§ REQUIREMENT
Spot each line in the records below where the word "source" occurs, then copy it.

§ EXERCISE MATERIAL
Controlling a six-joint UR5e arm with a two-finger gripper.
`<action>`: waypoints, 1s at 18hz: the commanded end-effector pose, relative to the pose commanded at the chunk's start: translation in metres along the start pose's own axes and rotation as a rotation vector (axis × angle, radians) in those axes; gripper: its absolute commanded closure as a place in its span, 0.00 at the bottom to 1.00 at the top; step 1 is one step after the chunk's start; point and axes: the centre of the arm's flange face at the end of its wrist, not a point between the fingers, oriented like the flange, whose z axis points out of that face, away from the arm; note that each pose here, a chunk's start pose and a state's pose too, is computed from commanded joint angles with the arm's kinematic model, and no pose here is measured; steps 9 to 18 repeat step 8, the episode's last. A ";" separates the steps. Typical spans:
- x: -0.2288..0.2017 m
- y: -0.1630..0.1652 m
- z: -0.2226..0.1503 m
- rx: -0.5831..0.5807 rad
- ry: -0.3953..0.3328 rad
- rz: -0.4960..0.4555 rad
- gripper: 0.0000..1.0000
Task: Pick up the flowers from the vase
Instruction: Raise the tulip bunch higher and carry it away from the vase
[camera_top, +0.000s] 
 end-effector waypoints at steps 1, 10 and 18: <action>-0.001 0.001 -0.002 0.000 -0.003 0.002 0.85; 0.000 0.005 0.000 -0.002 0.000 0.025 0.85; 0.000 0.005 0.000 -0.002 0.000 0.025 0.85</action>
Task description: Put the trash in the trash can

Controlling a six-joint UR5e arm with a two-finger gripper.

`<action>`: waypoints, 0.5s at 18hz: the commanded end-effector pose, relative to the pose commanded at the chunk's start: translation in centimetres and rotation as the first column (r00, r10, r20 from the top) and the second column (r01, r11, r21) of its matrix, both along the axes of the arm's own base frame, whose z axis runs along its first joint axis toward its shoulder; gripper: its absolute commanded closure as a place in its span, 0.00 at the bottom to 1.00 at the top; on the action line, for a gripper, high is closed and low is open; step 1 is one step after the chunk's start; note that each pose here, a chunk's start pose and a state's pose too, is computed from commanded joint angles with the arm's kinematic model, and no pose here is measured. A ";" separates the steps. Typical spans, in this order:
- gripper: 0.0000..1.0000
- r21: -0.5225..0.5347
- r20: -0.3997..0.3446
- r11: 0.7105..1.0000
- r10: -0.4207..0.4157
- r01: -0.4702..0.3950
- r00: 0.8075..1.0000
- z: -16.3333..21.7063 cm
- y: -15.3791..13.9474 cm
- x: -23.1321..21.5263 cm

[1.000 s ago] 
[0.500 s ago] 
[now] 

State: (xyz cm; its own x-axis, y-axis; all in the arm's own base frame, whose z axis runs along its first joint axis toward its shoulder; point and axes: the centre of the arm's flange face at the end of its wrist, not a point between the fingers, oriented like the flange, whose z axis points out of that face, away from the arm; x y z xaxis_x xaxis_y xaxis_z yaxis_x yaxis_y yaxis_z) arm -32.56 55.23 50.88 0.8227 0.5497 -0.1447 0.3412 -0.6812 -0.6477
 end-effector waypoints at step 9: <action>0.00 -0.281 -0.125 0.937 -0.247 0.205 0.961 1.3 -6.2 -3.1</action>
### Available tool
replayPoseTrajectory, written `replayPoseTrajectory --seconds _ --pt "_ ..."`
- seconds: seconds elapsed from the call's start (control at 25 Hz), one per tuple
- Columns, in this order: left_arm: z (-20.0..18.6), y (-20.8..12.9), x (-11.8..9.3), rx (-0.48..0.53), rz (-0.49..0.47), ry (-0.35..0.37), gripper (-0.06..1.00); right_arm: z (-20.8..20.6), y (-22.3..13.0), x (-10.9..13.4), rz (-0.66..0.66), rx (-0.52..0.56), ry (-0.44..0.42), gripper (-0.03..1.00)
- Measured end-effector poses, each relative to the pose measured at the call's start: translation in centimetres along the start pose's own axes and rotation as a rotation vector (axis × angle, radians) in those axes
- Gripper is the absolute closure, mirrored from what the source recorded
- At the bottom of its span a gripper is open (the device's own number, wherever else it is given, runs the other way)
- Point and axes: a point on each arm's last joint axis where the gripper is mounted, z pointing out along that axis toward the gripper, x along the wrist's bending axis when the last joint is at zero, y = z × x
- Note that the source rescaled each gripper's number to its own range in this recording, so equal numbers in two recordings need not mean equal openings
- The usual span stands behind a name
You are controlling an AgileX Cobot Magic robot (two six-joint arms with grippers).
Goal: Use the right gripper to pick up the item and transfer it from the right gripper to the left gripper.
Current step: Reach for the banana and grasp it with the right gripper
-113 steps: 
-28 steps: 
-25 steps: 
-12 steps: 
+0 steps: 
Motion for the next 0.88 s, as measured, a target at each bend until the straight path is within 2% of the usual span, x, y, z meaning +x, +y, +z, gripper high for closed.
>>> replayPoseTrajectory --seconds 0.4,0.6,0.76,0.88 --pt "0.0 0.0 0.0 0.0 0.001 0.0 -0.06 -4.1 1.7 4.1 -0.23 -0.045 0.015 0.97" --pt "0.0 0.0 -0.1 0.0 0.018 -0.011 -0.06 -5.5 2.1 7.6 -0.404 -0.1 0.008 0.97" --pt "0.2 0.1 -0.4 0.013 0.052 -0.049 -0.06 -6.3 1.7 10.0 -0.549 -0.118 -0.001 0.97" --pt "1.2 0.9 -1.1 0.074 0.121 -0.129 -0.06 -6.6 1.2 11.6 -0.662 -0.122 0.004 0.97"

§ ANSWER
- Gripper is the absolute closure, mirrored from what the source recorded
- Note that the source rescaled each gripper's number to its own range in this recording, so equal numbers in two recordings need not mean equal openings

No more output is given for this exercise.